Gluten-Free Banana Bread
By Dara O’Brien
Creative Director, Lake Isle Press
There are people in my life whose diets are vegetarian, vegan, low-sugar, no-sugar, gluten-free, or various combinations of the above. I, however, fall into none of these categories. But when I was a kid I was a finicky eater and I continue to be one, though thankfully to a much lesser degree. So I can very much relate to my food-restricted friends, and I don’t mind catering to their dietary needs when I cook for them. I appreciate the excuse to eat more creatively and healthfully.
But my spirit of accommodation runs for the hills when it comes to baking. Please do not mess with my all-purpose flour. Don’t ask me to give up my butter and eggs. And step away from my sugar. Baked goods without these things are imposters.
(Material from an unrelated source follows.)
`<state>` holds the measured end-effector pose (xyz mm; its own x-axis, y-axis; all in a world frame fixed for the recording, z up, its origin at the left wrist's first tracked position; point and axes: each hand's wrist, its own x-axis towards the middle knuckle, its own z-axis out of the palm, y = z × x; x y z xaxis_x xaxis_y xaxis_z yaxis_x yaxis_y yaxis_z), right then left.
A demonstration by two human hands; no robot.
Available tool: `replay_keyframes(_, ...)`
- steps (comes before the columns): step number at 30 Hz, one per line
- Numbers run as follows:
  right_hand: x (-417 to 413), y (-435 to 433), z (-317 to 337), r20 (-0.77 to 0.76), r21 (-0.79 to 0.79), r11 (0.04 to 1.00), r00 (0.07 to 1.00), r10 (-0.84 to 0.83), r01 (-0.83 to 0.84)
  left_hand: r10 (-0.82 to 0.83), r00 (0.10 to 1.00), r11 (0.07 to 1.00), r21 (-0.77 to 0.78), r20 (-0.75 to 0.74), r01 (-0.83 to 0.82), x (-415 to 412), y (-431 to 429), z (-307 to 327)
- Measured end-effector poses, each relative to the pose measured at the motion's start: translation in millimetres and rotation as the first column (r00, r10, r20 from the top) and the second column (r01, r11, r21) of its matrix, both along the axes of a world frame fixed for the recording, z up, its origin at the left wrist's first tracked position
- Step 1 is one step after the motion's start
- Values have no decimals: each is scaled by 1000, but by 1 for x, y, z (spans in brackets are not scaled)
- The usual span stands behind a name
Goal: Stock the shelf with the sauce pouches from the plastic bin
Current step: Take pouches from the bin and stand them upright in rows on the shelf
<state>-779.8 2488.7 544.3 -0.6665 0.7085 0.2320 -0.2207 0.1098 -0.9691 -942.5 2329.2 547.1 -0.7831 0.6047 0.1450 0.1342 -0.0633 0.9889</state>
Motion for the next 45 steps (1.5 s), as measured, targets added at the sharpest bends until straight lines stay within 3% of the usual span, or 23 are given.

Hoaxes. Fake bakes. Without the proper ingredients, the cookie crumbles.
But our collective and individual well-being begs a fresh examination of what we put into our bodies, how often, and when. That’s a lot to unpack, but I’m game to try.
I am beginning my exploration of alternative baking with a focus on gluten-free recipes. I’ve used GF all-purpose flour in pumpkin bread to great success. Flourless brownies and flourless boiled peanut butter cookies both turned out quite well. A lemon pudding cake I baked by substituting cornstarch for the small amount of flour the recipe called for was really wonderful.
It seemed the time had come to venture further. How about baking with other types of flour? I picked up Camilla V. Saulsbury’s “The Chickpea Flour Cookbook” published by Lake Isle Press to find some options. I have read articles that advise combining gluten-free flours rather than baking with just one. I was curious about what this dedicated exploration of one alternative flour would offer.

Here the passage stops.